Collected data:
**********

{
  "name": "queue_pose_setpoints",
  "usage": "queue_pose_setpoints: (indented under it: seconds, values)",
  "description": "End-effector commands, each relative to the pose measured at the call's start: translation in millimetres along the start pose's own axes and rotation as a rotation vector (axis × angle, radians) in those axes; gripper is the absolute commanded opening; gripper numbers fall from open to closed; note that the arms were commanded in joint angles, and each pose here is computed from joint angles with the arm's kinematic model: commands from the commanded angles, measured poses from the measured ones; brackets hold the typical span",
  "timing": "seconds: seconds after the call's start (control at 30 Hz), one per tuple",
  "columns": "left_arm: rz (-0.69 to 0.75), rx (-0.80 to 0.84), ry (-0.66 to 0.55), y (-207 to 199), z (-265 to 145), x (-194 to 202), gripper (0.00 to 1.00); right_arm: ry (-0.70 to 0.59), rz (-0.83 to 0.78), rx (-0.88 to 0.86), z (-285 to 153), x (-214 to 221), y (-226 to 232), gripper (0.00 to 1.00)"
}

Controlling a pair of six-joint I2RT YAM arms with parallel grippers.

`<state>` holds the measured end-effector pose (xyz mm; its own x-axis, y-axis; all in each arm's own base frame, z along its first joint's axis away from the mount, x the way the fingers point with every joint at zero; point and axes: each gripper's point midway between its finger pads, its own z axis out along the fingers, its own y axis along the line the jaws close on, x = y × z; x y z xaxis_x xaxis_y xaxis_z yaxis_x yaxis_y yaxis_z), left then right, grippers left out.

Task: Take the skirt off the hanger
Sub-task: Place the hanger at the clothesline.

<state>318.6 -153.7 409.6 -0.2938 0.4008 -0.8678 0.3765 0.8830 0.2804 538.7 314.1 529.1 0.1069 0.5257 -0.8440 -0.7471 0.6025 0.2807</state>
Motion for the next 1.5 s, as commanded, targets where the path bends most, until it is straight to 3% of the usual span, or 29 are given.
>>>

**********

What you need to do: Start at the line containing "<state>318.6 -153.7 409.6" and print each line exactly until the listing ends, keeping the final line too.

Task solution:
<state>318.6 -153.7 409.6 -0.2938 0.4008 -0.8678 0.3765 0.8830 0.2804 538.7 314.1 529.1 0.1069 0.5257 -0.8440 -0.7471 0.6025 0.2807</state>
Motion for the next 1.5 s, as commanded, targets where the path bends most, until it is straight to 3% of the usual span, or 29 are given.
>>>

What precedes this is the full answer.